2. **Disaggregation has real costs.** Serialization overhead, network bandwidth for weight sync, and added orchestration complexity. Co-located approaches like veRL's HybridEngine avoid weight transfer overhead entirely by keeping generation and training on the same devices.

3. **The motivation for disaggregation is agentic RL, not rollout obsolescence.** Co-located rollouts break down when you need multi-turn tool use, because synchronous batch processing cannot handle variable-latency tool calls. That is a real constraint for agentic workloads — but it is a specific use case, not a universal indictment of rollouts.

4. **"Inference server" is rebranding.** Putting an HTTP endpoint in front of your rollout worker does not change the fundamental computation. [StreamRL](https://arxiv.org/abs/2504.15930) achieves a 2.66x throughput improvement through stream generation and skewness-aware scheduling — engineering wins *on the rollout pipeline*, not alternatives to it.

### Where oxRL Stands

oxRL uses **co-located vLLM rollouts** by design. For standard RL post-training (GRPO, PPO, RLHF) on math, reasoning, and coding tasks — which is the vast majority of practical post-training — this architecture is simpler, avoids network overhead, and produces fully reproducible training runs.
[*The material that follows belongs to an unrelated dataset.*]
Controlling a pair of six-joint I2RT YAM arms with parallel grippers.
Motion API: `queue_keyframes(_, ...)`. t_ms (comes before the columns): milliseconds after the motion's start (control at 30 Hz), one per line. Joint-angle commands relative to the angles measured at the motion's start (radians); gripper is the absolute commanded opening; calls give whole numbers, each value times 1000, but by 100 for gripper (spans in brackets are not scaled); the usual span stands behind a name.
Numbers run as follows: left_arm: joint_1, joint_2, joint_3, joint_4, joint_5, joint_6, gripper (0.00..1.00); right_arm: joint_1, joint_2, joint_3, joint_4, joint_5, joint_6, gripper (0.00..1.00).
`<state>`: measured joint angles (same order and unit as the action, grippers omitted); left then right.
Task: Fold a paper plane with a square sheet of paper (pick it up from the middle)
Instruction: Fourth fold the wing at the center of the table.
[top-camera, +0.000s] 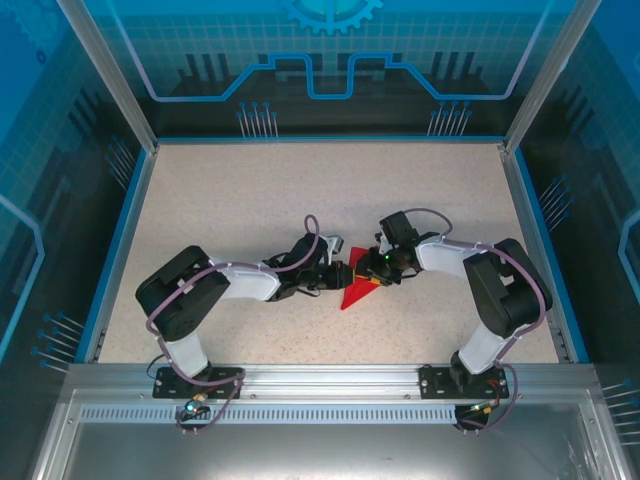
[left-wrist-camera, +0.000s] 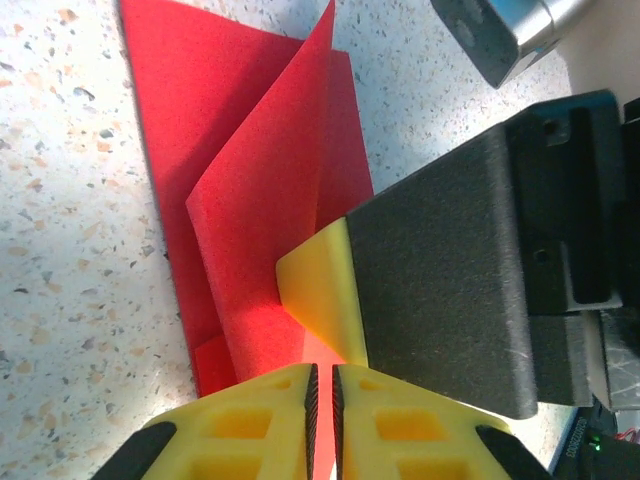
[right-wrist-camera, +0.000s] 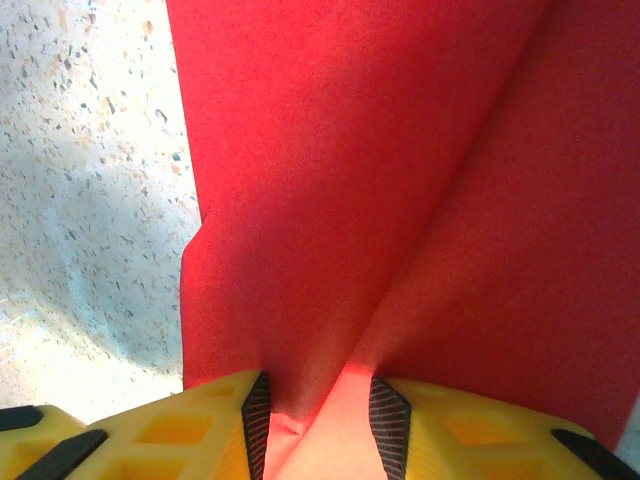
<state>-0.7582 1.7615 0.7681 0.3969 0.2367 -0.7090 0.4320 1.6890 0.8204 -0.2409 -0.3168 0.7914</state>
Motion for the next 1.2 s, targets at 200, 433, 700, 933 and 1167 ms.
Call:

We prioritize **debuggability over pipelining**.

If and when agentic multi-turn RL with tool use becomes the dominant training paradigm, disaggregated inference will be the right call. Until then, saying "rollout is outdated" is like saying "compilation is outdated because we use build servers now." The build server *does* the compilation. The inference server *does* the rollout. The abstraction changed; the computation did not.